Inference can be performed on an individual video or a video stream using OpenCV.

python pipeline.py --stream /path/to/video.mov \
                   --model FlowNet2CSS \
                   --svm /path/to/svm/model.pkl \
                   --nb_classes 4 \
                   --skip_frames 1 \
                   --save /path/to/directory/ \
                   --optical_weights /path/to/FlowNet2-CSS_weights.pth.tar \
                   --spatial_weights /path/to/spatial_weights.pth.tar \
                   --motion_weights /path/to/motion_weights.pth.tar

If running on a stream, the camera number or .sdb file path should be passed to the --stream flag instead of a path to a video. Also, make sure the optical flow model architecture matches between the --model and --optical_weights flags.

Citing This Paper

Please cite the following paper if you intend to use this code or dataset for your research.

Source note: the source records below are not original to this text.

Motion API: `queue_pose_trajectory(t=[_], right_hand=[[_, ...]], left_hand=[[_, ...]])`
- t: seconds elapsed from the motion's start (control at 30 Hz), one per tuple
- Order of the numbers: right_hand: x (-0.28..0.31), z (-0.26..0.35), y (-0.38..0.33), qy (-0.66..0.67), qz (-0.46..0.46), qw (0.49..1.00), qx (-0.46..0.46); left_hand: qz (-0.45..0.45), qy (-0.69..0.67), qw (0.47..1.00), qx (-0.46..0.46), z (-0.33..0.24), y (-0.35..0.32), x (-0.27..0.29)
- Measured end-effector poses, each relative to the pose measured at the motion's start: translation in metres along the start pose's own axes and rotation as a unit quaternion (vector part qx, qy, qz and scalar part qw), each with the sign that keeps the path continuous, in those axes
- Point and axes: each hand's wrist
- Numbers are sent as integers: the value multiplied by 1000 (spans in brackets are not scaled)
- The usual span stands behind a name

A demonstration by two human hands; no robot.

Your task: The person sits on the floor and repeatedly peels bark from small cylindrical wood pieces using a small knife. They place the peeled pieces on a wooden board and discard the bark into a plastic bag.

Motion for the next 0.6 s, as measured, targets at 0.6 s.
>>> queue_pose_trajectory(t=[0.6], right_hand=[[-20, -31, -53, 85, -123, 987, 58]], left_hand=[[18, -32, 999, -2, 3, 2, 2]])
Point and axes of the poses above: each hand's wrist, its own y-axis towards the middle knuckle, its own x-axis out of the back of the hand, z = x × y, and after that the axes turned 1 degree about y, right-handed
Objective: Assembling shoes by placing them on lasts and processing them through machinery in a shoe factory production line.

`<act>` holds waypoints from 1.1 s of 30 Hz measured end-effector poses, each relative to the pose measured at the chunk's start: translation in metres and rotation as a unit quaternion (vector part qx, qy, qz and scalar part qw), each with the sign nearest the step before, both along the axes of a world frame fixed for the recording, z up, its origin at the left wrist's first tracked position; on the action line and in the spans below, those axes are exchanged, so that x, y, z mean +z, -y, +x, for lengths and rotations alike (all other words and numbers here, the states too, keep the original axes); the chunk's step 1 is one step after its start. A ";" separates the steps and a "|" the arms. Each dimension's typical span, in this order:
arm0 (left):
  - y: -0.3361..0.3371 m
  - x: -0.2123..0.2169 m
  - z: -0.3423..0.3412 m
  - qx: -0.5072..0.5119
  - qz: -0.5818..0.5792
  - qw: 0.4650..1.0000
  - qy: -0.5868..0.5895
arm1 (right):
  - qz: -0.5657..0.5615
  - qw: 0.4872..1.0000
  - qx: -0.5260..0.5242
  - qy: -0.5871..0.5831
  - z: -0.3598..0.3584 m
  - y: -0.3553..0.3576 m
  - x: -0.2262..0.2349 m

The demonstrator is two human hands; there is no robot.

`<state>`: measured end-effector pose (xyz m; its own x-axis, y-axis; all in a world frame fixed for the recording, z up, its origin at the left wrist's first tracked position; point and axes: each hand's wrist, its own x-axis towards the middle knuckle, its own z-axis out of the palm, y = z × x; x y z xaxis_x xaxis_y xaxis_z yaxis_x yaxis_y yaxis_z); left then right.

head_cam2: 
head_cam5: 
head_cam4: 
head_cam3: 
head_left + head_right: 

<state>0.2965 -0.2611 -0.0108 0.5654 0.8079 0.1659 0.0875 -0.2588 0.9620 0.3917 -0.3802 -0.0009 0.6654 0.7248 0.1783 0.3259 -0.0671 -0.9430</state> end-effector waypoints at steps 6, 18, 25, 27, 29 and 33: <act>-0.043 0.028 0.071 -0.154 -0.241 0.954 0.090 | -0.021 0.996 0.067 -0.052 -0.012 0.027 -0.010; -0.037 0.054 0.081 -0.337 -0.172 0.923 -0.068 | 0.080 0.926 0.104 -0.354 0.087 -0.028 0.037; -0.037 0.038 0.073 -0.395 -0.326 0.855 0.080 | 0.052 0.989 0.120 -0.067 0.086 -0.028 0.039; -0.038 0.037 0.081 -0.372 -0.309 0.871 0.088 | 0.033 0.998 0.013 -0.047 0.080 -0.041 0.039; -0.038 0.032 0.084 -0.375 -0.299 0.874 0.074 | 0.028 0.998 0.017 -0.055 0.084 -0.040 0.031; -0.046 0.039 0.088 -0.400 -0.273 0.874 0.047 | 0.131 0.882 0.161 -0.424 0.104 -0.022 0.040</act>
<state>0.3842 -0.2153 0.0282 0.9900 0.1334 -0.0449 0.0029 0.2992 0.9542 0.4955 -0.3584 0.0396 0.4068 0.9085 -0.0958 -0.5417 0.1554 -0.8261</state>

M. Potter, H. Gridley, N. Lichtenstein, K. Hines, J. Nguyen, J. Walsh, "Low-light Environment Neural Surveillance", 2020 IEEE 30th International Workshop on Machine Learning for Signal Processing (MLSP)

Acknowledgements

Northeastern Professor Bahram Shafai was our senior year capstone advisor on the project, overseeing logistics and IEEE standards. Ilkay Yildiz and Tim Rupprecht provided insightful peer review and advice on the project and paper.